▸ **Material shown**
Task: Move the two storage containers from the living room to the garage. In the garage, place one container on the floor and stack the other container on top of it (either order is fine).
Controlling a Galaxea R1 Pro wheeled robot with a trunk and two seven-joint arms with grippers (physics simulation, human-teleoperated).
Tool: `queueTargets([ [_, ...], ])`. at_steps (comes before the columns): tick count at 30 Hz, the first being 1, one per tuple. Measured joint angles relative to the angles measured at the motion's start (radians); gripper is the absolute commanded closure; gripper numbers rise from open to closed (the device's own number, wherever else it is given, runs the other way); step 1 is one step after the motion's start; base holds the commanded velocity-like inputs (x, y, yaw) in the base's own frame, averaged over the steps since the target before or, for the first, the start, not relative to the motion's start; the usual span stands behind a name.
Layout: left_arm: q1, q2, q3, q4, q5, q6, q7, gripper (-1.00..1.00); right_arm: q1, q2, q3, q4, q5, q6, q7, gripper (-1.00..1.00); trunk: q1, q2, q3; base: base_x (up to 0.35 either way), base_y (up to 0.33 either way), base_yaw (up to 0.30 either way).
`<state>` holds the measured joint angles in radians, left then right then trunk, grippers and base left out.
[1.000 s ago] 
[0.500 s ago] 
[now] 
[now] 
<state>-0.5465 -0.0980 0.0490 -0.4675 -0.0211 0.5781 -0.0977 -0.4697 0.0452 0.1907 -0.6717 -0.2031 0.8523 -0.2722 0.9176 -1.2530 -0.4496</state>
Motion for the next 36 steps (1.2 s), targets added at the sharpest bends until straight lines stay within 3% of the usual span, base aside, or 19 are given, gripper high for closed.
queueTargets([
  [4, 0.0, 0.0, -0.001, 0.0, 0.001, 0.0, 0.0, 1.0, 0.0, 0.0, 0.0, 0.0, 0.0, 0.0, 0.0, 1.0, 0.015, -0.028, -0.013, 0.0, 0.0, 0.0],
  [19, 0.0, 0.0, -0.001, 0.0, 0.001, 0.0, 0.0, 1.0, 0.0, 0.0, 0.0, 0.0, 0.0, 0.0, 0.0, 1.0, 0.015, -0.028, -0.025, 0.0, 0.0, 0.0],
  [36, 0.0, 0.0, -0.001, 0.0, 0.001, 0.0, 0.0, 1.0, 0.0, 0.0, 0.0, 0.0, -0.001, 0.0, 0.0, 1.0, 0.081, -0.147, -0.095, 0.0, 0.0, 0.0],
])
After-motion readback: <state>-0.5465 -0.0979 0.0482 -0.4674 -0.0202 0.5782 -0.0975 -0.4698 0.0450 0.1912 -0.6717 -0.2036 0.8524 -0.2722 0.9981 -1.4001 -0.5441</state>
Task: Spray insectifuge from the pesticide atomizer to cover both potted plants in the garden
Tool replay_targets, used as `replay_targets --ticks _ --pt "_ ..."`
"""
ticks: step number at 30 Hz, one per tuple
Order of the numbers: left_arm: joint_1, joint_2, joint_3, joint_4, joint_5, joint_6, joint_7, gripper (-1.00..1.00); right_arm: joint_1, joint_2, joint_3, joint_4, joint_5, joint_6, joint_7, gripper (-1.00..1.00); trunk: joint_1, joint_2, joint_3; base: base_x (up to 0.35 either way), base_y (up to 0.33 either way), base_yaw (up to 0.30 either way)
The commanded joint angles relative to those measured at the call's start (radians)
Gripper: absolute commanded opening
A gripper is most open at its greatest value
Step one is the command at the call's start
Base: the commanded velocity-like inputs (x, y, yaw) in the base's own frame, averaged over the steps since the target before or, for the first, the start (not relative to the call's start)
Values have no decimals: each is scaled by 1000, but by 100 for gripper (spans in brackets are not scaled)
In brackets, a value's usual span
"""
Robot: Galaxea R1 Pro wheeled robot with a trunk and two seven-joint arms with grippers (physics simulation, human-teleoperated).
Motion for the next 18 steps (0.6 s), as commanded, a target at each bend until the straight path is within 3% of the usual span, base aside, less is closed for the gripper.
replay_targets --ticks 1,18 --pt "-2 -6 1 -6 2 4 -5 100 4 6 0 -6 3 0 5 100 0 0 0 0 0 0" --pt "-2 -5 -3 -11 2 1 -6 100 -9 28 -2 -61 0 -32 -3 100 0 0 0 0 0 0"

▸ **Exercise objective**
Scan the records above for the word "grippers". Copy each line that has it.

▸ **Task solution**
Controlling a Galaxea R1 Pro wheeled robot with a trunk and two seven-joint arms with grippers (physics simulation, human-teleoperated).
`<state>` holds the measured joint angles in radians, left then right then trunk, grippers and base left out.
Robot: Galaxea R1 Pro wheeled robot with a trunk and two seven-joint arms with grippers (physics simulation, human-teleoperated).

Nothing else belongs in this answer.